The playbook, in order

Profile and reviews first, then a page per experience, then specific content, then a deliberate decision on the platforms. The order matters, because the first two put you in the pack fast, and the pack is where the searches land.

  1. Complete the Google Business Profile

    Set categories, hours, and photos properly, then make review-gathering a routine after every visit. Reviews are the single biggest lever on whether you appear in the pack.

  2. Build one page per experience

    Give each tasting, tour, or trip its own real, reviewable page. Google ranks pages, not businesses, so a single "visit us" page cannot rank for any of them.

  3. Write specific, current content

    Specifics are what rank and what sell, and getting onto the regional tourism lists and "best of" roundups that already rank puts you where travelers decide.

  4. Decide how much to feed the platforms

    Use Viator and GetYourGuide for the reach they bring, and keep the repeat guest and the referral on your own direct-booking path.

None of this needs a big budget. It needs the profile, the reviews, and a handful of honest pages about the experiences you already run. It is the same content-and-reviews play we have run for clients, including a lodge whose recommendations guide now ranks for its town and holds the local pack, detailed in the Palisades Lodge case study.

What this means for your experience business

Sell the experience, not the room or the bottle. That is the shift, and it decides where your effort goes. The searches are already running in your region, tens of thousands a month, and they land on whoever shows up with reviews and a real page for the thing travelers came to do.

Start with two moves this week. Finish your Google Business Profile and turn reviews into a routine, because that is what puts you in the pack. Then write one real page for your best experience, the tasting or the tour, the way you would describe it to a friend who asked. Those two alone change how many of the right people find you.

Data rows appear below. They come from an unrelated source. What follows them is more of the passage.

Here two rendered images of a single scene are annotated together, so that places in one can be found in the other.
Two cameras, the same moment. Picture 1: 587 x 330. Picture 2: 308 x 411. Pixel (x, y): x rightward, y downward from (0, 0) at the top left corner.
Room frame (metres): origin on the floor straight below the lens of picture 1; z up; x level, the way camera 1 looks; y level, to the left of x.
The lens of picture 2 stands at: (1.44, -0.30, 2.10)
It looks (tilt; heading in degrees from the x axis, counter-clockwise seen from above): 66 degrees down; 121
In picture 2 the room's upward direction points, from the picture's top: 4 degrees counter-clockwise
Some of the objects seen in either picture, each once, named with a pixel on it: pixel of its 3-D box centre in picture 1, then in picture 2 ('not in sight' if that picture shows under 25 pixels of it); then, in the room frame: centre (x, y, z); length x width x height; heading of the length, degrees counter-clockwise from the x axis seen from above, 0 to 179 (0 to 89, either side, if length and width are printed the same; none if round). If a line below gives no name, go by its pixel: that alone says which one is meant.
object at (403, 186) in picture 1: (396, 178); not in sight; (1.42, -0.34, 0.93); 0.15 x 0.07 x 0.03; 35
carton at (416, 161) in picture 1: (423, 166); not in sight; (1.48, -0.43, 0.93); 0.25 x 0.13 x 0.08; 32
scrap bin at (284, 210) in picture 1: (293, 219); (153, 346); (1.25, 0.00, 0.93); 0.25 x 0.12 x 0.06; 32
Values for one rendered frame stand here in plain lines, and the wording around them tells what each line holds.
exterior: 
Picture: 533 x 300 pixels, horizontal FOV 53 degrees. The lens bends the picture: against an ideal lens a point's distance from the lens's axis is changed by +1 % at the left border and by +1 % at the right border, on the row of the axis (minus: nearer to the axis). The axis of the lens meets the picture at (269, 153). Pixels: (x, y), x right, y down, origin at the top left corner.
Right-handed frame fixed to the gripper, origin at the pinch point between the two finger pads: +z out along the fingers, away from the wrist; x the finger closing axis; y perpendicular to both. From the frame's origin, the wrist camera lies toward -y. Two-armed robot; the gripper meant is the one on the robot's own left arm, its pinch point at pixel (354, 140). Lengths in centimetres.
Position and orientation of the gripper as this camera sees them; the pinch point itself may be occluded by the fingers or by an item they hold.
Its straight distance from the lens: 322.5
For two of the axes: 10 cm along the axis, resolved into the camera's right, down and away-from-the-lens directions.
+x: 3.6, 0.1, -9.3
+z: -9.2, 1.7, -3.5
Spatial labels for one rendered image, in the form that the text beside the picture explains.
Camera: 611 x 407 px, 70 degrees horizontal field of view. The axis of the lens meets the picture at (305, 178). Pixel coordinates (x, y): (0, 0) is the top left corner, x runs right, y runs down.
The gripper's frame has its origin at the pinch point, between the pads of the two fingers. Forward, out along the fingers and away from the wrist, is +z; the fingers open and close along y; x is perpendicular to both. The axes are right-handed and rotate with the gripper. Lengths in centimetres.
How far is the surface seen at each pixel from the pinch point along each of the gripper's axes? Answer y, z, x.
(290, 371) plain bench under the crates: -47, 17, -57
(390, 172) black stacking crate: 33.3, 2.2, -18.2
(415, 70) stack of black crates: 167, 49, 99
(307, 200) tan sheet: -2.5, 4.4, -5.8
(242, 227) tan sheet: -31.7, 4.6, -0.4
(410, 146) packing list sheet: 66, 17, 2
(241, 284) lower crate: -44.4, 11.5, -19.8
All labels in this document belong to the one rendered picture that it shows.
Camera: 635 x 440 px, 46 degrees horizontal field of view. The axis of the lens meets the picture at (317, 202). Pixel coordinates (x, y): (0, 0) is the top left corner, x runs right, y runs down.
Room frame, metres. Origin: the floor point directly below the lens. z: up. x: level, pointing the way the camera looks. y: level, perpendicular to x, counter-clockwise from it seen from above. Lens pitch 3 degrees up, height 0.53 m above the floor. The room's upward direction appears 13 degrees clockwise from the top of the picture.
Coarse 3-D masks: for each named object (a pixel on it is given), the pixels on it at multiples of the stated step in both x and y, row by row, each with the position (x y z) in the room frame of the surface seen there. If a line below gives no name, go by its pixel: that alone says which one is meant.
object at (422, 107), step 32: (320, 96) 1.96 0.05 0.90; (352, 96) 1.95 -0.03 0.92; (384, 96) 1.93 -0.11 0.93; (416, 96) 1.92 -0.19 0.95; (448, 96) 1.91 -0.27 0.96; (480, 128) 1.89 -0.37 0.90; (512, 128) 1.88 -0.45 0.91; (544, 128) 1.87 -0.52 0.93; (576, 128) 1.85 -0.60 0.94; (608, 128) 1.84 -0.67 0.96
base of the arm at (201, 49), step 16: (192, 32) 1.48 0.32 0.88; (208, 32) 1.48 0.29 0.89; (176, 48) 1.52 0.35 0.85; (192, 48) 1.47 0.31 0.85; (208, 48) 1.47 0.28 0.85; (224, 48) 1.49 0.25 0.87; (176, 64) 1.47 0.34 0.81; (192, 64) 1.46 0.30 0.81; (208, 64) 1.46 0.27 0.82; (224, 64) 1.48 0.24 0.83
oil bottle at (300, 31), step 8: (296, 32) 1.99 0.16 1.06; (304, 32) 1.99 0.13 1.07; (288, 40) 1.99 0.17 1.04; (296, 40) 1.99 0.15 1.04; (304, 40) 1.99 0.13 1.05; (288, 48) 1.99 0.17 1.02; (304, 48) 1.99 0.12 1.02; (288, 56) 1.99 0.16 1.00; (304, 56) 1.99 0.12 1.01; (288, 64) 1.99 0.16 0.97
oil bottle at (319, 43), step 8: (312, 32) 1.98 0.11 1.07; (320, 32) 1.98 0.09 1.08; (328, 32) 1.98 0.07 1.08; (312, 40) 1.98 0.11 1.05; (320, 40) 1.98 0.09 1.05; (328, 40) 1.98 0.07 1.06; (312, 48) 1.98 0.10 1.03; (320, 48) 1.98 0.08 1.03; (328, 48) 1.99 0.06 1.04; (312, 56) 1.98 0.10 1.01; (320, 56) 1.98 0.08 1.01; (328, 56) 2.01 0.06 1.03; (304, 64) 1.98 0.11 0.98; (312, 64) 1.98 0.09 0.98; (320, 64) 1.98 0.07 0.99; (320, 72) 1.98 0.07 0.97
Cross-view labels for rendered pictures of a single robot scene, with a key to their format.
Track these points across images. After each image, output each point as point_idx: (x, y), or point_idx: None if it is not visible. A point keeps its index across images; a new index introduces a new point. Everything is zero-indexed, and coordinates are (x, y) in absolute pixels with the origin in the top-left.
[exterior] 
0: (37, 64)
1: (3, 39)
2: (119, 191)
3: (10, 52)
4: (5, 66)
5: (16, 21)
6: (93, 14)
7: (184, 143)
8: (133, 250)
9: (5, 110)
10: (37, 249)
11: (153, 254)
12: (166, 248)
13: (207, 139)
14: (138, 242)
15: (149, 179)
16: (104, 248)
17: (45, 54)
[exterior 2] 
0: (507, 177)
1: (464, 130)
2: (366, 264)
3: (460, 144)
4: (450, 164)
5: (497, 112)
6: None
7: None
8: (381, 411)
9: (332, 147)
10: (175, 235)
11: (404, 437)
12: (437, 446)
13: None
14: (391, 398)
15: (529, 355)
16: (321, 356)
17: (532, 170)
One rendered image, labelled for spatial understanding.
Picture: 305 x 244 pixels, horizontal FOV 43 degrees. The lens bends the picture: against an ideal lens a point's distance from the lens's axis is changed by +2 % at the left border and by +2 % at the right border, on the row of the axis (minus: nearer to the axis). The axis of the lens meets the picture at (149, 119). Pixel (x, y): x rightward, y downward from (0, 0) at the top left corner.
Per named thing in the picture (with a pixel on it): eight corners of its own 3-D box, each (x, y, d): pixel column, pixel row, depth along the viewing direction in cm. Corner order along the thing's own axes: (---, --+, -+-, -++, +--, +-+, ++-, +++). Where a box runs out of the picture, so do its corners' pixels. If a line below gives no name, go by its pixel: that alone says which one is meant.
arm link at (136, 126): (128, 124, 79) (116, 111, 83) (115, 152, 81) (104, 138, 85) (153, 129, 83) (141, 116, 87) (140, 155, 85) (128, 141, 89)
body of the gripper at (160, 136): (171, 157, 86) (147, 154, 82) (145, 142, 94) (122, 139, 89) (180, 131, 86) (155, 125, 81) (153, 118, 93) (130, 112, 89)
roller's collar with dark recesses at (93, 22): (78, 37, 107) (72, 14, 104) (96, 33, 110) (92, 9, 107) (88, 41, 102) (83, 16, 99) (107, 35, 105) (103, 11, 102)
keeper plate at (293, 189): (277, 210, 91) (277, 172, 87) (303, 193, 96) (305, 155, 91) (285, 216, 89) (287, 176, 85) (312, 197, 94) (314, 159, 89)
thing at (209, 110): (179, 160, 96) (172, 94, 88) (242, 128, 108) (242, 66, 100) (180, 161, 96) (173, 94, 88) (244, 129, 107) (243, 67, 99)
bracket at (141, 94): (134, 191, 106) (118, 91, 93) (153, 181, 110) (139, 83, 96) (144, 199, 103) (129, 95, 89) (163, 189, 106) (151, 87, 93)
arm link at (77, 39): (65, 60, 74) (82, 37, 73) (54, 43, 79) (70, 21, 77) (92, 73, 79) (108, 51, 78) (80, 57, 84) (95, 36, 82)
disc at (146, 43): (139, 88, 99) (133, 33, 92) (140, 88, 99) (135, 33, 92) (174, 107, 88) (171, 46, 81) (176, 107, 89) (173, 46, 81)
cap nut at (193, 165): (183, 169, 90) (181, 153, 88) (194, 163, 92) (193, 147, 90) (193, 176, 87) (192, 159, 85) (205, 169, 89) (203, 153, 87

When you are ready to turn a found guest into a booking that does not leak to a platform, we wrote about that in why boutique properties lose direct bookings to the OTAs. And if you want us to map your experience's searches the way we mapped these, and show you which ones you can win, book a discovery audit.

Common questions

How do wineries get found on Google?
Through the local pack and experience content, not through the winery's name. A complete Google Business Profile and steady reviews put a winery in the map pack for "wineries near me" and regional searches, and a separate page for each tasting or tour captures the longer searches. Reviews are the biggest single factor.
How does a tour operator get more bookings without Viator?
By owning the local pack and ranking its own pages, then taking the booking directly. On tour searches the operators, not the platforms, hold the pack and the organic results, so a strong profile, real reviews, and one page per tour bring in guests at 2 to 3 percent processing instead of Viator's 20 to 30 percent commission.
Is Viator or GetYourGuide worth the commission?
As a reach channel, sometimes. They can bring a guest who would never have found you, which is worth 20 to 30 percent once. As your main booking path, no, because you can win the same searches directly through the local pack and your own pages, and keep the repeat visit and the referral.
How do you market a brewery or tasting room?
The same way as a winery, and it is easier, because there is no paid tours strip on brewery searches. Complete the profile, gather reviews, and get onto the regional tourism lists and roundups that already rank. Those lists and the local pack are where visitors decide.
Do I need a separate page for each tour or tasting?
Yes. Google ranks pages, not businesses, so a single page listing everything cannot rank for any one experience. A dedicated page for each tour, tasting, or trip, with specifics and its own photos, is what earns the search and the click.